What are the polar coordinates of (2√3, 2)?

[onesun0000]

My answer to this is [MATH](4, π/6)[/MATH]. But a calculator said that [MATH](−4, 7π/6)[/MATH] is also an answer. Are both correct answers?

 

[pka]

My answer to this is [MATH](4, π/6)[/MATH]. But a calculator said that [MATH](−4, 7π/6)[/MATH] is also an answer. Are both correct answers?

There is no hard and fast rule. But it is my preference that yours is the one that I would expect if I were your lecturer.
The reason being that the form \(\displaystyle (r,\theta)\) where \(\displaystyle r>0~\&~-\pi<\theta\le \pi\). You see \(\displaystyle r\) is the absolute value of the number and \(\displaystyle \theta\) its identifies location.
Note some authors insist that \(\displaystyle 0\le\theta<2\pi\).

 

[onesun0000]

I saw this explanation in an Algebra II book. (I don't know the book name because I just saw the polar coordinates section).

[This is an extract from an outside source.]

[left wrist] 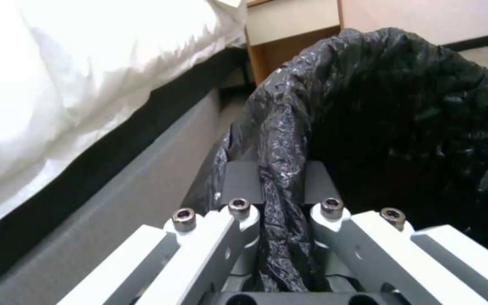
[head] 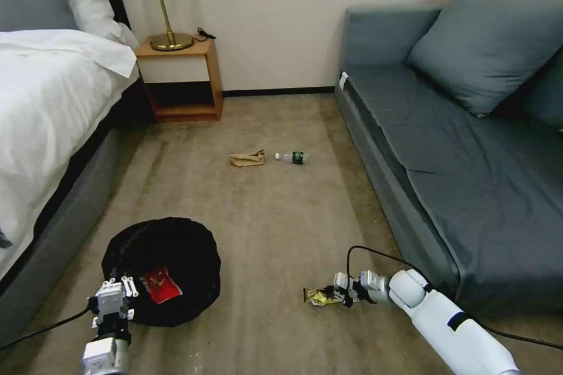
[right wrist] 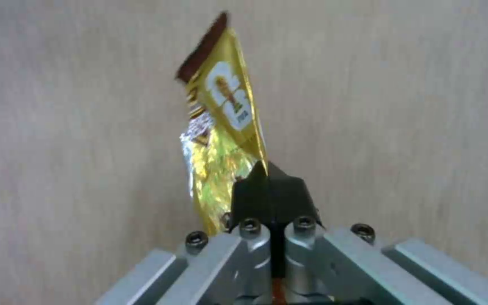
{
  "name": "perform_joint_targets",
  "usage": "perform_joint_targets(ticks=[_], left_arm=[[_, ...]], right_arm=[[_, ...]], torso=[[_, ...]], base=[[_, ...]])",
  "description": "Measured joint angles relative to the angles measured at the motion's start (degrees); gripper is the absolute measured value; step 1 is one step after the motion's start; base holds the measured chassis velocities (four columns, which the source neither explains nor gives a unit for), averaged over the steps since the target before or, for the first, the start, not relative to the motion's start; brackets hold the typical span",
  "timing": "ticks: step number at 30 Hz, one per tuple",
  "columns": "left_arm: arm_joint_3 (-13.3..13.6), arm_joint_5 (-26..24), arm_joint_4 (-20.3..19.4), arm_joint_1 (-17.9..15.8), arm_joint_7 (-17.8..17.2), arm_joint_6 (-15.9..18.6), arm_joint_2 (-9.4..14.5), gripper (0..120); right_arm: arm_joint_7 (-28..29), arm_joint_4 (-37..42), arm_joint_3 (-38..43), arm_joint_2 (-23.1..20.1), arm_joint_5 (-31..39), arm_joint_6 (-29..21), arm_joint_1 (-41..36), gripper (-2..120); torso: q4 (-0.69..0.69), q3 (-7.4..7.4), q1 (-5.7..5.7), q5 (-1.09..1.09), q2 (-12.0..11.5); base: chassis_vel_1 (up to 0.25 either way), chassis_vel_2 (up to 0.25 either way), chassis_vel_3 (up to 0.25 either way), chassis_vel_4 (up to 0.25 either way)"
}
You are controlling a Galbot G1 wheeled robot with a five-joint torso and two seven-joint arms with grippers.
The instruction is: Pick up the trash bin, then pick up the garbage on the floor and place it into the trash bin.
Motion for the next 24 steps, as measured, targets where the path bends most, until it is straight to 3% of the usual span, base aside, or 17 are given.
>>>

It gave two answers. I don't understand why those two can be both polar coordinates of (-1,1).

 

[Dr.Peterson]

You can start at the origin, face in the 135 degree direction and move forward 1.414 units, or you can face in the -45 degree direction and move backward 1.414 units; you will end up in the same place. So although the second answer would typically be preferred, both are valid descriptions of the same point. In fact, there are other pairs you could give, using coterminal angles. Unlike Cartesian coordinates, there are multiple "names" for the same point.

 

[pka]

I saw this explanation in an Algebra II book. (I don't know the book name because I just saw the polar coordinates section).
It gave two answers. I don't understand why those two can be both polar coordinates of (-1,1).

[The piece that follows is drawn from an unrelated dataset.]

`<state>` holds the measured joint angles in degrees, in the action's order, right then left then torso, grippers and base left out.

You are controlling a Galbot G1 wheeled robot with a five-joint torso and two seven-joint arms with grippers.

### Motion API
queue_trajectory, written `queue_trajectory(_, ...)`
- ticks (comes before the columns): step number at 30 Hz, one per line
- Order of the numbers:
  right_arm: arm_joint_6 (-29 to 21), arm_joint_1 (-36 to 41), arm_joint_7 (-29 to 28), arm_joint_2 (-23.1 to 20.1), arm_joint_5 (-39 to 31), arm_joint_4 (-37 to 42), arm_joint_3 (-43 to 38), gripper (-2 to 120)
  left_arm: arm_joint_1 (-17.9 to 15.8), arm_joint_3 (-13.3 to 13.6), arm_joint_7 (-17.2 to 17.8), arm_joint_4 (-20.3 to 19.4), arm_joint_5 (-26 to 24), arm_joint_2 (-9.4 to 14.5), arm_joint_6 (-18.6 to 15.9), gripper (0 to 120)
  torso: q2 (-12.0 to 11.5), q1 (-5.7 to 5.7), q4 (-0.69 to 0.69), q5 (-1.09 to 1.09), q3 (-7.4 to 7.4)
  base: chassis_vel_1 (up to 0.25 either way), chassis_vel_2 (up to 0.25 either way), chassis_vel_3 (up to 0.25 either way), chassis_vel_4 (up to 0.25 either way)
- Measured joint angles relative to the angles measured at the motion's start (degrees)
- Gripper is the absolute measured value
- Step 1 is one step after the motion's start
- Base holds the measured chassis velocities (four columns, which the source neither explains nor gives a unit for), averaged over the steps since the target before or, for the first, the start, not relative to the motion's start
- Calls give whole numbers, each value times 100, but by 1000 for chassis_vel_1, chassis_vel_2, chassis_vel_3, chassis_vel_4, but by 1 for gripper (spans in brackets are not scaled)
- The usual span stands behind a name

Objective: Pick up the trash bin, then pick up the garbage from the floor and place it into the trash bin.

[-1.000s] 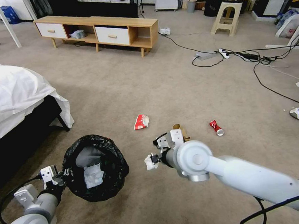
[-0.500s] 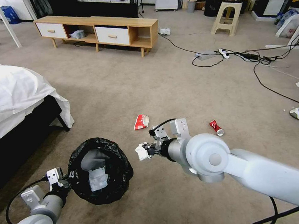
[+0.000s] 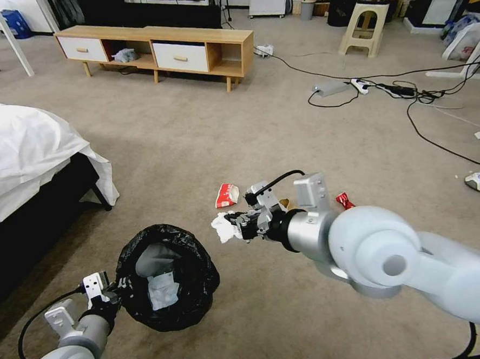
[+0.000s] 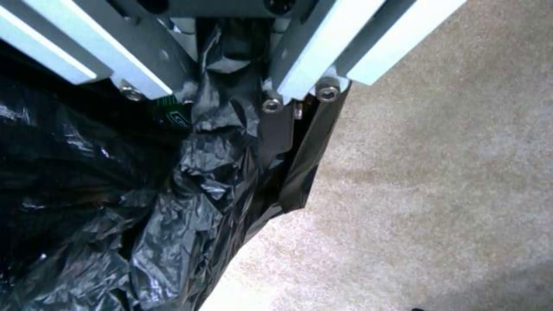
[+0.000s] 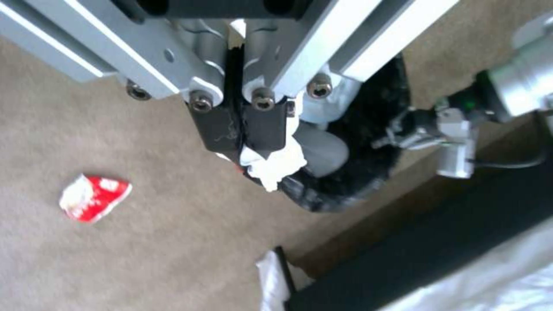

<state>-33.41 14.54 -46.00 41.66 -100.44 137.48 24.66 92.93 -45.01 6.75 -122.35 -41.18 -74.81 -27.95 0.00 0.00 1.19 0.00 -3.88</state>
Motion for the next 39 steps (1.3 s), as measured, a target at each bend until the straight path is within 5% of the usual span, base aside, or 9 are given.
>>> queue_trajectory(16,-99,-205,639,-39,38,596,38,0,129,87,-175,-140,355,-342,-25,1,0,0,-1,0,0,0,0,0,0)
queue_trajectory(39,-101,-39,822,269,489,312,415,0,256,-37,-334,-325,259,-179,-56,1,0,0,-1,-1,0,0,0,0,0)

This is the most important question: "What does your textbook/instructor say about polar coordinates?"
As I said above I use the range \(\displaystyle -\pi<\theta\le\pi\) you may find this useful. For any point \(\displaystyle (x,y)\) where \(\displaystyle x\cdot y\ne 0\)
\(\displaystyle \arg(x , y) = \left\{ {\begin{array}{{ll}} {\arctan \left( {\frac{y}{x}} \right),}&{x > 0} \\ {\arctan \left( {\frac{y}{x}} \right) + \pi ,}&{x < 0\;\& \;y > 0} \\ {\arctan \left( {\frac{y}{x}} \right) - \pi ,}&{x < 0\;\& \;y < 0} \end{array}} \right. \)

If \(\displaystyle (x,y)\) is on a major axis you should know what \(\displaystyle \theta\) is.

Here is a very good web-page

 

[onesun0000]

I now understand this. Thank you so much.

 

[topsquark]

I have never seen anyone use r < 0. That's just bizarre.

-Dan

 

[Dr.Peterson]

As indicated in the problem, the point is not that one would give the negative r as an answer to a question asking for the polar coordinates of a point, but that such a pair can be plotted, and is valid. It shows up, in particular, in graphs of polar equations, where for example some lobes may be formed by negative values of r. For example, see examples 1 and 2 here. (Example 3 is almost my logo, which doesn't involve negative r.)